Matt Damon plays David Norris, a popular politician with a bad habit of losing control that has just cost him an election. As he gets ready to deliver a safe and appropriate concession speech, he has a brief meeting with a young woman and feels an immediate connection. And then he gives the concession speech and it is frank and outspoken and of course, appealing to the voters who find his candor refreshing. His political prospects are bright again, but he can’t stop thinking about the girl.
We’re used to seeing people, especially people in power, surrounded by fixers, arrangers, smoothers, tweakers — publicists, managers, agents, advisers, lawyers. David has those, including his best friend/campaign manager. But there is something different going on. There are men in hats giving each other odd directions with a strangely compelling sense of urgency, as though they are organizing a rocket launch. But why would someone be deployed to spill coffee on David’s shirt?
To keep him off a bus, for one reason (though the deeper reason will not be revealed for a while). But the coffee isn’t spilled in time. He gets on the bus. And the girl from election night is there. Her name is Elise (Emily Blunt). She is a dancer. And David is besotted with her.
The men in hats are from an Adjustment Bureau. They have enormous power and a secret system of doorways that allow them to bypass miles in a few steps. The hat men step out of the doorways like a less cheery version of the minions who keep things running smoothly at Disney World.
The Adjustment Bureau doesn’t want David and Elise to be together, and they are acting on the highest authority. But even that authority cannot stop the most powerful force in the universe.

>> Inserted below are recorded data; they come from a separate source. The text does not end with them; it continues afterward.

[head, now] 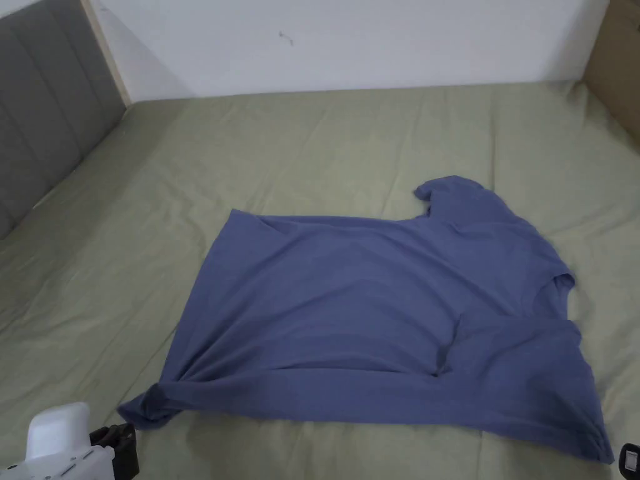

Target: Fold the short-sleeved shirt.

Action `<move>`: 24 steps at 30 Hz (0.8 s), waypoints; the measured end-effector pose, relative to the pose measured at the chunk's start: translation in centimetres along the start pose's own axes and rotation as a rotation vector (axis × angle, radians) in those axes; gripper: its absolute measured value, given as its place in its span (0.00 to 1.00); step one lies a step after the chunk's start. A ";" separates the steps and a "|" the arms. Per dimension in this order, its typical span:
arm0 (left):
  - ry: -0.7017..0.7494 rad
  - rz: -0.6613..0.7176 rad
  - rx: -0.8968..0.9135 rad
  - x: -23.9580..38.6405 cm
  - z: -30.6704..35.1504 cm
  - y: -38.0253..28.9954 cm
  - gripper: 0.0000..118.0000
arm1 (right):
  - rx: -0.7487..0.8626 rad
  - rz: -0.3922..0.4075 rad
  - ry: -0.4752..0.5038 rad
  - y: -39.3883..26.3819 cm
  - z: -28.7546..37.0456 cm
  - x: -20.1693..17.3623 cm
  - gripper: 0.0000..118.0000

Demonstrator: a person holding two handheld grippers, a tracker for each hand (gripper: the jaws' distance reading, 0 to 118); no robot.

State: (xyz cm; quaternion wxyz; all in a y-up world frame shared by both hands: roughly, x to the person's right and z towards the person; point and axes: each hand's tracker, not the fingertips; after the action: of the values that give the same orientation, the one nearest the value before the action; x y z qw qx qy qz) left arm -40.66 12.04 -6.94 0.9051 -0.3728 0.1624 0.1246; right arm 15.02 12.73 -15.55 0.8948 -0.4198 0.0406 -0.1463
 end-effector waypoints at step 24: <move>0.016 0.051 -0.056 0.4 -6.2 4.2 0.03 | -0.157 0.332 -0.107 3.0 -6.2 -0.5 0.92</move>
State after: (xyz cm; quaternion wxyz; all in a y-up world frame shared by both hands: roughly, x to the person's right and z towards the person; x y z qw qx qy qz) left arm -43.01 10.55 -13.91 0.8895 -0.3948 0.1754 0.1490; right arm 14.00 10.08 -21.84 0.8720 -0.4830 0.0732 0.0295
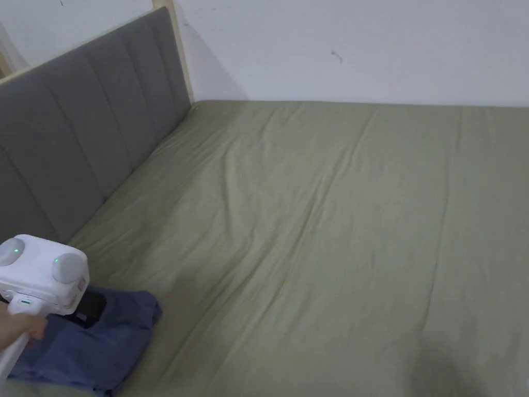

A knockout cast and imaginative visuals provide a sumptuous setting for the romance. Anthony Mackie, moving with the graceful economy of a cheetah, is the Adjuster who has come to care for his charge. Other Adjusters include “Mad Men’s” John Slattery as a harried bureaucrat and Terence Stamp as the ruthless enforcer brought in when all else has failed. Damon makes David intelligent, brave, sensitive, vulnerable, curious, and great-hearted, and Blunt makes Elise everything a man like that would be willing to risk it all for. There are a few surprising rough edges for such a well-crafted story. Elise’s reason for being in the men’s room where she meets David for the first time is oddly off-putting, a loose end that is never explained. And a story David tells about his political inspiration would have to have occurred about 15 years before he was born, unless he is the youngest-looking baby boomer in history. But what does work in this movie works exceptionally well, a bracing engagement with the reason for everything that gives us a good reason to remember this movie for a long time.